* Problem *
Transcribe the whole listing exactly.

* Dataset extract *
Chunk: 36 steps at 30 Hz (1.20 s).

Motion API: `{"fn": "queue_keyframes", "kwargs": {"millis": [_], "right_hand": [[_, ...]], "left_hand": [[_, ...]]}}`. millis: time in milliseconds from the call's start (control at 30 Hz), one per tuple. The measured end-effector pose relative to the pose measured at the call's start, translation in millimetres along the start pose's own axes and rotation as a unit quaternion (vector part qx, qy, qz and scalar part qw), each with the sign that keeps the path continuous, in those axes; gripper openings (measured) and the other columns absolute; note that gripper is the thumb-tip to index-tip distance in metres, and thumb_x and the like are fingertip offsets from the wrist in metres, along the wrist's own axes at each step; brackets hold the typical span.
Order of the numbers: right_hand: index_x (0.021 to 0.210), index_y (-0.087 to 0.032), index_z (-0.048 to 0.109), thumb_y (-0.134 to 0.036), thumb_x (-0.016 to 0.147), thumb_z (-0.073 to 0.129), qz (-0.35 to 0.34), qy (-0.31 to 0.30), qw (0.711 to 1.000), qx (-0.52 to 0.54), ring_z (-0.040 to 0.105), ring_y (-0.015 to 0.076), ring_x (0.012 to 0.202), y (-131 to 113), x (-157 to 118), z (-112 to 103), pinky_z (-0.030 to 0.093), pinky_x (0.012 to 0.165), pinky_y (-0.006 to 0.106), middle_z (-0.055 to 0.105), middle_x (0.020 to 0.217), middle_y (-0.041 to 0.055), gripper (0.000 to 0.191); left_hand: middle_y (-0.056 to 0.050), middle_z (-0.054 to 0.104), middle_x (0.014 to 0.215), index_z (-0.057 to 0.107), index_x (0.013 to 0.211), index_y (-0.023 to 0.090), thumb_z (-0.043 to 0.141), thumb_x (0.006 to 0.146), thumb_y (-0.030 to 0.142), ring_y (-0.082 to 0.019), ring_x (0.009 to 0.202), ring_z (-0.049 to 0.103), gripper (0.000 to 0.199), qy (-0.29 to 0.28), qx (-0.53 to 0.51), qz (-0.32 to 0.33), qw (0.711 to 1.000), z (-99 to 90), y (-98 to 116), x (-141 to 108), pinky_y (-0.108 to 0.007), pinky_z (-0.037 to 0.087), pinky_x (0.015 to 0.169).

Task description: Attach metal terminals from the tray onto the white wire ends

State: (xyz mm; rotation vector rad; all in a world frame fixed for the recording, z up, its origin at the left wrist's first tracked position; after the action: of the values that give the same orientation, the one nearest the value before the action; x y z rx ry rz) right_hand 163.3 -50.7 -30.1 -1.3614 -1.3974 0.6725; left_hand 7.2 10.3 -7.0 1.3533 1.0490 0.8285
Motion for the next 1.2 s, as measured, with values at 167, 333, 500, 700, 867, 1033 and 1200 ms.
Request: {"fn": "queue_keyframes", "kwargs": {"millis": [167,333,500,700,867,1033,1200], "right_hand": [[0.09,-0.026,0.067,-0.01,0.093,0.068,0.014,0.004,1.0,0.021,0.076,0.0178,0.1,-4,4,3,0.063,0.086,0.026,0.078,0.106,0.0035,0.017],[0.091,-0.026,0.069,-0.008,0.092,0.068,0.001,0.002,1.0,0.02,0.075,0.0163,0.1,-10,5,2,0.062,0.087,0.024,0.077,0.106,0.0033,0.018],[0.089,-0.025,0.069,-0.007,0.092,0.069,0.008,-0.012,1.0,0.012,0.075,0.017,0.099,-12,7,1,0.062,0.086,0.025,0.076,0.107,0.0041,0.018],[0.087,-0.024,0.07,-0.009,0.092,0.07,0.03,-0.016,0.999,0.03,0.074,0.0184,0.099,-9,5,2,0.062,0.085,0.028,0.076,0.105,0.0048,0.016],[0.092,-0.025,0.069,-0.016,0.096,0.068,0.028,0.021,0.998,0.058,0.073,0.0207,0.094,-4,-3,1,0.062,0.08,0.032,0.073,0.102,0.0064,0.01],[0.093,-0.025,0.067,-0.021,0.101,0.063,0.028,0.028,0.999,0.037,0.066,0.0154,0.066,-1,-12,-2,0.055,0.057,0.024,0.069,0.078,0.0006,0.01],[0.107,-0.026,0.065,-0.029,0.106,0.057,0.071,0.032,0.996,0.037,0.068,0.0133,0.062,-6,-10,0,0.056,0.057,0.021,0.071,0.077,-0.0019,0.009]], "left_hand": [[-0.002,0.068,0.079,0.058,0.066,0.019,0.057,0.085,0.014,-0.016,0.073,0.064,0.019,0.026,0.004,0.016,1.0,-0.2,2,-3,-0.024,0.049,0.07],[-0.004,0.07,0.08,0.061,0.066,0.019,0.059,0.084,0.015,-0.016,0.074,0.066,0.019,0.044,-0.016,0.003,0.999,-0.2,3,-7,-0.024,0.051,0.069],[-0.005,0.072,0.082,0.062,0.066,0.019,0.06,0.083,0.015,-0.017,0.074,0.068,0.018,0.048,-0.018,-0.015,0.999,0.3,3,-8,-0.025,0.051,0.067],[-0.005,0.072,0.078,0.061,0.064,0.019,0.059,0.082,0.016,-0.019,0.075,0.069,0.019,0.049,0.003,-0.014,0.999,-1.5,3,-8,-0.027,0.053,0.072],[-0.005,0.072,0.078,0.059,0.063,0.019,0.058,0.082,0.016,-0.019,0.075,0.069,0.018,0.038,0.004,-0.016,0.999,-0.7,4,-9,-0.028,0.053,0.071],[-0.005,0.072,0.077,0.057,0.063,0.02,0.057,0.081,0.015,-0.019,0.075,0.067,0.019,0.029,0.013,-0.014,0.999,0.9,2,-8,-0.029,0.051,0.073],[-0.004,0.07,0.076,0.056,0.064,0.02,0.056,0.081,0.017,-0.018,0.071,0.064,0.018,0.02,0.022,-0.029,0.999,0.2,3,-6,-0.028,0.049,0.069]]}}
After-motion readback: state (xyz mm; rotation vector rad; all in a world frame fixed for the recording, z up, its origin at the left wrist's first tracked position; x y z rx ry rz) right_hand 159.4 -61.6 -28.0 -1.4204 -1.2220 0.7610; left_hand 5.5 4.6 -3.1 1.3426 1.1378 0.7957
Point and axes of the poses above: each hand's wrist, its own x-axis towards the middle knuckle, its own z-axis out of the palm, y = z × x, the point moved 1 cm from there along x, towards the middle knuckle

* Written response *
Chunk: 36 steps at 30 Hz (1.20 s).

Motion API: `{"fn": "queue_keyframes", "kwargs": {"millis": [_], "right_hand": [[_, ...]], "left_hand": [[_, ...]]}}`. millis: time in milliseconds from the call's start (control at 30 Hz), one per tuple. The measured end-effector pose relative to the pose measured at the call's start, translation in millimetres along the start pose's own axes and rotation as a unit quaternion (vector part qx, qy, qz and scalar part qw), each with the sign that keeps the path continuous, in those axes; gripper openings (measured) and the other columns absolute; note that gripper is the thumb-tip to index-tip distance in metres, and thumb_x and the like are fingertip offsets from the wrist in metres, along the wrist's own axes at each step; brackets hold the typical span.
Order of the numbers: right_hand: index_x (0.021 to 0.210), index_y (-0.087 to 0.032), index_z (-0.048 to 0.109), thumb_y (-0.134 to 0.036), thumb_x (-0.016 to 0.147), thumb_z (-0.073 to 0.129), qz (-0.35 to 0.34), qy (-0.31 to 0.30), qw (0.711 to 1.000), qx (-0.52 to 0.54), ring_z (-0.040 to 0.105), ring_y (-0.015 to 0.076), ring_x (0.012 to 0.202), y (-131 to 113), x (-157 to 118), z (-112 to 103), pinky_z (-0.030 to 0.093), pinky_x (0.012 to 0.165), pinky_y (-0.006 to 0.106), middle_z (-0.055 to 0.105), middle_x (0.020 to 0.217), middle_y (-0.041 to 0.055), gripper (0.000 to 0.191); left_hand: middle_y (-0.056 to 0.050), middle_z (-0.054 to 0.104), middle_x (0.014 to 0.215), index_z (-0.057 to 0.107), index_x (0.013 to 0.211), index_y (-0.023 to 0.090), thumb_z (-0.043 to 0.141), thumb_x (0.006 to 0.146), thumb_y (-0.030 to 0.142), ring_y (-0.082 to 0.019), ring_x (0.009 to 0.202), ring_z (-0.049 to 0.103), gripper (0.000 to 0.199), qy (-0.29 to 0.28), qx (-0.53 to 0.51), qz (-0.32 to 0.33), qw (0.711 to 1.000), z (-99 to 90), y (-98 to 116), x (-141 to 108), pinky_y (-0.108 to 0.007), pinky_z (-0.037 to 0.087), pinky_x (0.015 to 0.169).

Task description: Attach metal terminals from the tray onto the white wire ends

State: (xyz mm; rotation vector rad; all in a world frame fixed for the recording, z up, its origin at the left wrist's first tracked position; after the action: of the values that give the same orientation, the one nearest the value before the action; x y z rx ry rz) right_hand 163.3 -50.7 -30.1 -1.3614 -1.3974 0.6725; left_hand 7.2 10.3 -7.0 1.3533 1.0490 0.8285
Motion for the next 1.2 s, as measured, with values at 167, 333, 500, 700, 867, 1033 and 1200 ms.
Request: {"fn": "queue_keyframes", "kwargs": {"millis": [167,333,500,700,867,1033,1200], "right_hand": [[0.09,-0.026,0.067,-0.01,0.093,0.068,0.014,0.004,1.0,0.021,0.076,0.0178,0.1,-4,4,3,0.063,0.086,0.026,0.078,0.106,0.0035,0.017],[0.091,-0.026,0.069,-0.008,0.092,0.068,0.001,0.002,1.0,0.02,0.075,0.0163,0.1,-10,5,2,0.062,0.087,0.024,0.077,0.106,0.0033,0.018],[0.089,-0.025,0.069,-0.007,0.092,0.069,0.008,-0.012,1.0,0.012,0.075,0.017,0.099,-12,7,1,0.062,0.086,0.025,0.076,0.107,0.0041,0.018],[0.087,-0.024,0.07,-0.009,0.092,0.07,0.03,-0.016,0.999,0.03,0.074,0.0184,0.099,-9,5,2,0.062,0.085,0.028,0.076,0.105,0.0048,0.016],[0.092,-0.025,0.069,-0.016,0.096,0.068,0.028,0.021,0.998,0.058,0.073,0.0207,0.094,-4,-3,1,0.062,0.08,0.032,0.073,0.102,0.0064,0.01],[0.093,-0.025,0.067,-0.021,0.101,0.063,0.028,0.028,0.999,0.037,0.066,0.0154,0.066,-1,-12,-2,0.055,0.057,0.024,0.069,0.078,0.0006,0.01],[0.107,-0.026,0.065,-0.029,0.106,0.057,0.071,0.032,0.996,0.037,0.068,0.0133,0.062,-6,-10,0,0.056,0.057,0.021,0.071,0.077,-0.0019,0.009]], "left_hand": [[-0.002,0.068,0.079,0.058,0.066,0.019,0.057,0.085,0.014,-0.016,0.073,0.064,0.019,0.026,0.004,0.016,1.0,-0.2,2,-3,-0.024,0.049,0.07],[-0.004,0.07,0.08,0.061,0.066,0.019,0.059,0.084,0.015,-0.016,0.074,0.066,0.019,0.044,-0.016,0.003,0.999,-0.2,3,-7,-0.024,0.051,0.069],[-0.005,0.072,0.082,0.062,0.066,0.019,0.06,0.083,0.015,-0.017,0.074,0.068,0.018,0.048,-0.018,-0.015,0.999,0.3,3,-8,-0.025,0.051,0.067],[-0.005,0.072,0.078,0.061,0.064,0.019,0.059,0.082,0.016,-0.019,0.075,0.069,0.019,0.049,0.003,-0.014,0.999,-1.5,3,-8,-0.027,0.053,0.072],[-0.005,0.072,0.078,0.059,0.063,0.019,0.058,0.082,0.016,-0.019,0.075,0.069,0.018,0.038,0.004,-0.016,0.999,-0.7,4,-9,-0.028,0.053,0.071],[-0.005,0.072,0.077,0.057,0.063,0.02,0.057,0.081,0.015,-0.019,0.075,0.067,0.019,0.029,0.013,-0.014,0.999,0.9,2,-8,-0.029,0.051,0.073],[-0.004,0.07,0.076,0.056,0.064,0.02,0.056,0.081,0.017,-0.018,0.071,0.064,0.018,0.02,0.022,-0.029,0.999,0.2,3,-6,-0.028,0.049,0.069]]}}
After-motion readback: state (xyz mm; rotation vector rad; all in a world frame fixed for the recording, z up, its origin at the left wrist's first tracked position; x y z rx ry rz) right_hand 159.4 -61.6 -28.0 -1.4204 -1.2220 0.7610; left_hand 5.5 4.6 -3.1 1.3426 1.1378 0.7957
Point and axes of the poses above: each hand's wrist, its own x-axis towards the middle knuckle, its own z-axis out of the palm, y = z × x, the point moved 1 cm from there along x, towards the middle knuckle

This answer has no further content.